職人技は極めて高品質です。クランプは、標準幅の内側にある目立たない黒アルマイト加工のロックリングで行います。取り付け上の注意:グリップは手の解剖学を反映しているため、方向性があります。そのため、エルゴノミクスサポートが正しい位置に取り付けられていることを確認するために、左右のマーキングを注意深く確認する必要があります。このレベルのサポート力を持つグリップとしては136グラムという重量は十分に許容範囲内であり、テストでは中間的な位置にあります。
トレイルで:テストの印象
WTB CZ Controlは、実際に使ってみるとそのユニークな特徴をすぐに発揮します。標準的な丸型グリップに慣れている方なら、手のひら部分の快適性にすぐに気づくでしょう。セミエルゴノミクス形状は手首を効果的にサポートし、尺骨神経への圧力を分散させます。これは、長距離のオールマウンテンツアーや長時間のe-MTBライドにとって大きなメリットです。
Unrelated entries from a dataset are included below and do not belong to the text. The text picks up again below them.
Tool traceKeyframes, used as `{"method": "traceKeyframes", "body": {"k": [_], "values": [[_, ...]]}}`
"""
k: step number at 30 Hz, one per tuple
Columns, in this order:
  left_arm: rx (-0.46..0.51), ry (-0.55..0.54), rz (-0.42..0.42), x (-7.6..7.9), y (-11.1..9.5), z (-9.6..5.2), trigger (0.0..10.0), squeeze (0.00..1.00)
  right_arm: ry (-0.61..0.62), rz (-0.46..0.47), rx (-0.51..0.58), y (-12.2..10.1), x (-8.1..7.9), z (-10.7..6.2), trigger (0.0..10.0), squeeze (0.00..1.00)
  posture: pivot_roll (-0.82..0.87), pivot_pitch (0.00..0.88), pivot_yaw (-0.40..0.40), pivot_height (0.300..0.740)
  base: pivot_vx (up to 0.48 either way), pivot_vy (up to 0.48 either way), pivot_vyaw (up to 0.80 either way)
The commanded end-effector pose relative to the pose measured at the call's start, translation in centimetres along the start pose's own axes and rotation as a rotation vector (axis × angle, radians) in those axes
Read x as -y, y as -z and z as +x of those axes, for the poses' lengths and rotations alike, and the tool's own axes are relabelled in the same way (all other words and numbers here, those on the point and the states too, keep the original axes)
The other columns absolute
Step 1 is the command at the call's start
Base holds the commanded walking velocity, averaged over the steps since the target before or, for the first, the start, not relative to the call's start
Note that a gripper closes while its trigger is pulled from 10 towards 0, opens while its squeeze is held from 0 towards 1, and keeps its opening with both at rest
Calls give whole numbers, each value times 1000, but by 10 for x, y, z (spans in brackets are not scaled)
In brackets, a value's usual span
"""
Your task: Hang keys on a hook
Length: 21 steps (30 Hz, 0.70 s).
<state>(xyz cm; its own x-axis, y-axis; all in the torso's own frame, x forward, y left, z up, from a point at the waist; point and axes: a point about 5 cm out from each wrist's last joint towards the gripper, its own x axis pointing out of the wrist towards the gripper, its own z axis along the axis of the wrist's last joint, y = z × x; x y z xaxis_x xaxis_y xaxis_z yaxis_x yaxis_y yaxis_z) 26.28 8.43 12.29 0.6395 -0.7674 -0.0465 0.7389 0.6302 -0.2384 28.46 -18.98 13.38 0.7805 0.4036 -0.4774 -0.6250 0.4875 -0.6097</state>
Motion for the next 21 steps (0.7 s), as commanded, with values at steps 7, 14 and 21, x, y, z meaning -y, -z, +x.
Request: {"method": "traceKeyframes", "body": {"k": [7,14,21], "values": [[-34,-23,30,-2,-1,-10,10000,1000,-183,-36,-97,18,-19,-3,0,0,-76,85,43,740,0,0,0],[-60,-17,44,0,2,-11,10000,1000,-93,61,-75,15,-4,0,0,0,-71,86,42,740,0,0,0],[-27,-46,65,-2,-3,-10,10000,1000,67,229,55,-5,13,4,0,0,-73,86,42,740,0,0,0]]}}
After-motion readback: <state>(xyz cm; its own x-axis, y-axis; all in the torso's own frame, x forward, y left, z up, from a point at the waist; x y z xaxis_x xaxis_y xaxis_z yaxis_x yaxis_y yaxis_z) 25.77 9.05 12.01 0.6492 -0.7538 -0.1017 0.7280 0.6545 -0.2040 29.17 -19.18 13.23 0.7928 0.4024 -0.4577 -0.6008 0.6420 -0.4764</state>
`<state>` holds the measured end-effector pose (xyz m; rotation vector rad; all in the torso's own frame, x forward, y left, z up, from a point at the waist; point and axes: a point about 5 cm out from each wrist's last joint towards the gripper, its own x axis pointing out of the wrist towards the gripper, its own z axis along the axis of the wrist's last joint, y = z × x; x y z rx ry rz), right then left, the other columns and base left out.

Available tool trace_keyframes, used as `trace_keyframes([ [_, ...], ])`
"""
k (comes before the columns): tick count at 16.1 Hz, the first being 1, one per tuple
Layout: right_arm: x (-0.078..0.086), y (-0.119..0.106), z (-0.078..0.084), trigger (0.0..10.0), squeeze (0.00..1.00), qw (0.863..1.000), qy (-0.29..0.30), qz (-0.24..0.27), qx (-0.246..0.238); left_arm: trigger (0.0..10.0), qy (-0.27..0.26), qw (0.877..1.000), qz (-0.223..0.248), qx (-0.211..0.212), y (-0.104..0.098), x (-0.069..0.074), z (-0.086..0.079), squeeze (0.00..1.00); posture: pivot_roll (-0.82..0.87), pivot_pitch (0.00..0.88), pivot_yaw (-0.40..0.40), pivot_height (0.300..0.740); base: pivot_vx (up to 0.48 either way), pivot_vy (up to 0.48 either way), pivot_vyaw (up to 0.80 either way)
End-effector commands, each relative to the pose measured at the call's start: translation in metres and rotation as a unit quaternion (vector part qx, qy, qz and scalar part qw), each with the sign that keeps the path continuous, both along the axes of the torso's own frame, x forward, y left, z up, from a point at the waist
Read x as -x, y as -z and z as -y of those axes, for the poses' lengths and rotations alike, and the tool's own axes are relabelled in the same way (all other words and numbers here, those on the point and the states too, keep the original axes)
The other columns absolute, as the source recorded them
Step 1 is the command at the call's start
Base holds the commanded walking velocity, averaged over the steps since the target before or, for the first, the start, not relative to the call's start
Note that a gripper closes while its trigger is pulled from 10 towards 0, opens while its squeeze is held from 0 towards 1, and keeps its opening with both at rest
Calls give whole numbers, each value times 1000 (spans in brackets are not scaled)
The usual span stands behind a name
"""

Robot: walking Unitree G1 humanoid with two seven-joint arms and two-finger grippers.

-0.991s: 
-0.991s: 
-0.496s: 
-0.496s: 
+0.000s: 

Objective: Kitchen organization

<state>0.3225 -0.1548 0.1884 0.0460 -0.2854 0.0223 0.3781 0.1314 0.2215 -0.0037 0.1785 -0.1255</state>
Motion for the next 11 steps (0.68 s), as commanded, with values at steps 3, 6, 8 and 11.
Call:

グリップはダンピング特性を持ちながらも、路面からの正確なフィードバックを提供します。スポンジのような感触ではなく、コックピットのコントロールを良好に保ちます。しかし、この際立った形状には欠点もあります。それは、ハンドポジションの可変性がやや制限されることです。テクニカルセクションやジャンプ中にグリップポジションを頻繁に、そして大胆に変えるアクティブなライダーにとって、この形状は少々煩わしく感じるかもしれません。そのような瞬間には、丸いグリップの絶対的な自由度が失われてしまうのです。
ラバーコンパウンドはしっかりとしたグリップ力を発揮しますが、同種の製品の中で最も粘着力が高いわけではありません。グローブを着用した状態ではあらゆる状況で完璧なグリップ力を発揮しますが、グローブなしで濡れた路面では素材の限界に達します。テストフィールドで使用した他のモデルは、この点においてさらに優れた安定性を備えています。しかしながら、クラシックツーリングやトレイルライディングにおいては、快適性が重要な考慮事項であることを考えると、この性能は十分に満足できるものです。